Luxembourg is already expecting this and if it happens there, it’ll happen here. Remember Oz miners are on the rack after it was revealed that they use S’pore to minise taxes on their exports of minerals from Oz?

  1. EDB’s method of attracting investments is already obsolete & way past its expiry date. It has worked in the past due to the capital-intensive nature of then investments as well as the labour-intensive nature of manufacturing that previous investments involved. Which is why EDB used to measure investments in FAI (Fixed Asset Investments) and not FDI.

    However today most of the big whale investments brought in by EDB are in processes such as R&D (where most of the investments are actually for the fat salaries of PhDs & scientists who are mostly foreigners) and in high-tech manufacturing where large portion of the investments are into expensive & specialized automation/robotics which are foreign-sourced and end up in foreigners’ hands anyway. Large portions of investments today are for various “business” costs. Hence since the late-2000s, EDB has started to measure foreign investments in Total Business Expenditure (TBE) instead of FAI, as foreign investments moved away from creating new factories or new offices.
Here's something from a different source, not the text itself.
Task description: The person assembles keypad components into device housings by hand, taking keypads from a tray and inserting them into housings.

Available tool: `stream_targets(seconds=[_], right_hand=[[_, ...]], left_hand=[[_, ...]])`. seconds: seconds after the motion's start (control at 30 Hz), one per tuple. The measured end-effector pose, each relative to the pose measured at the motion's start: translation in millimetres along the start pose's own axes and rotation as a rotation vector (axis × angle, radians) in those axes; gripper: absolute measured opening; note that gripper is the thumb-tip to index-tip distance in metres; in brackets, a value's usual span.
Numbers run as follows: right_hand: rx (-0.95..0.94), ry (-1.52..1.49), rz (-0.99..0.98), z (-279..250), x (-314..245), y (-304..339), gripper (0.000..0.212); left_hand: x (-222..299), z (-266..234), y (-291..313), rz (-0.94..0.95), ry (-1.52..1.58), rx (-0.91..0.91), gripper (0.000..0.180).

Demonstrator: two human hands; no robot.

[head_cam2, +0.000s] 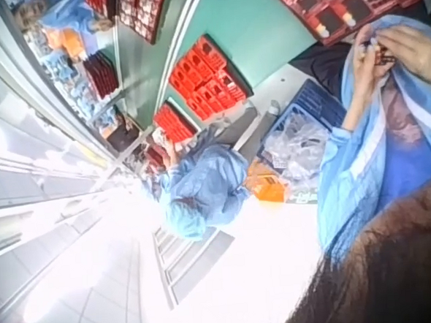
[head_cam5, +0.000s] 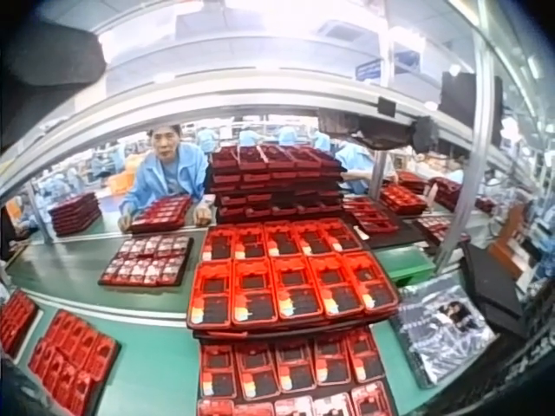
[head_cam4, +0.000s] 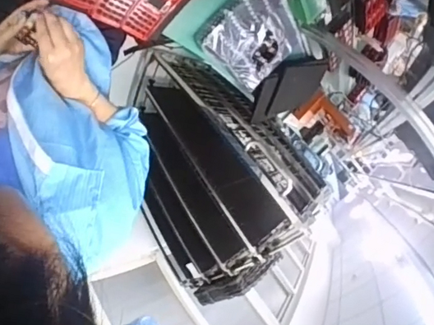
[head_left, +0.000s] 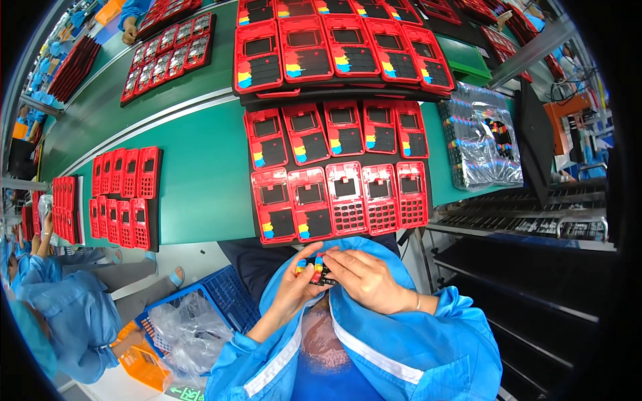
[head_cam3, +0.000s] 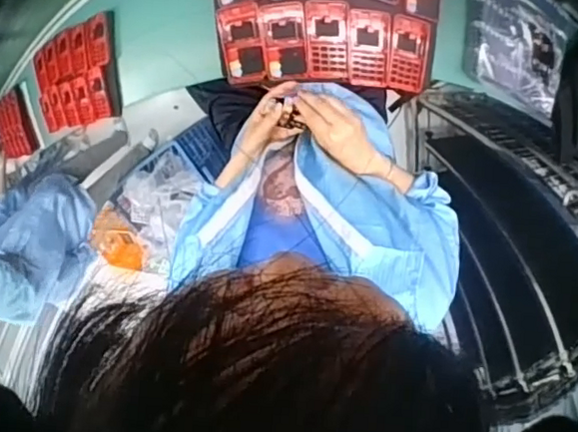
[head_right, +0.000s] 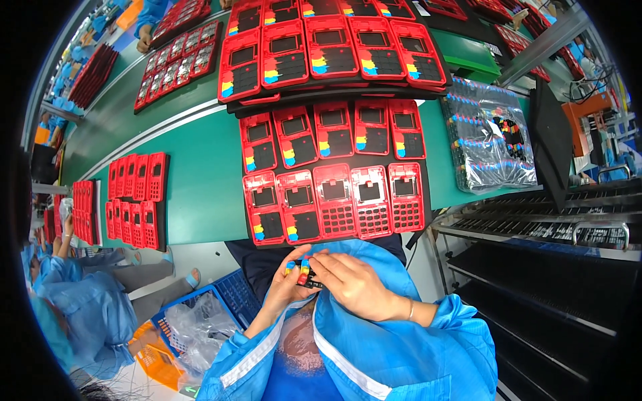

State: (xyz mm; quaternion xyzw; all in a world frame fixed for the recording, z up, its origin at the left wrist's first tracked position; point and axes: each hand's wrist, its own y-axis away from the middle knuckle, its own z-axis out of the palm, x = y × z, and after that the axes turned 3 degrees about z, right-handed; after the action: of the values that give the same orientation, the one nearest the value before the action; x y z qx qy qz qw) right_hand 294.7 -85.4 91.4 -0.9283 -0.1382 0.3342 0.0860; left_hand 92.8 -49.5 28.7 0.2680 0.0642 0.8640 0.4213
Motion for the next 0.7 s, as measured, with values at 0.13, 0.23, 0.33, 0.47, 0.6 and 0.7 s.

    Most of these investments over the last 10 years have resulted in fewer & fewer new jobs as the investments & manufacturing go up the value-chain — today most new multi-million dollar investments result in creating only 50-150 jobs, dunno how many going to new citizens or foreigners on PR or work passes anyway.

    At the same time, EDB & MTI & JTC are attracting foreign companies to invest here solely because of the hefty tax holidays & tax breaks & subsidized rentals & cheap land pricing being dangled in front of these MNCs. Hence we have multiple whammies in the form of minimal or no revenue collection, little job creation, and negative impact of having to bring in additional foreign workers, all in exchange for millions of taxpayer dollars worth of efforts to bring in such foreign “investments”.

    That’s why I say EDB’s method of attracting investments is way obsolete liao, and worse than useless — it’s causing more harm to S’pore.

  2. About the only way to benefit from EDB’s & MTI’s current method of attracting investments is to invest in those MNCs that secure such goodies, grants & tax holidays. That’s why many in EDB, MTI, JTC are personally (or family) invested into such MNCs, particularly those officers who have done overseas posting stints in US, Europe, Japan where they get to interact frequently with senior management of those MNCs and become very familiar with the companies’ financials. By right not supposed to, due to conflict of interest & potential for corruption, but in real life it’s common.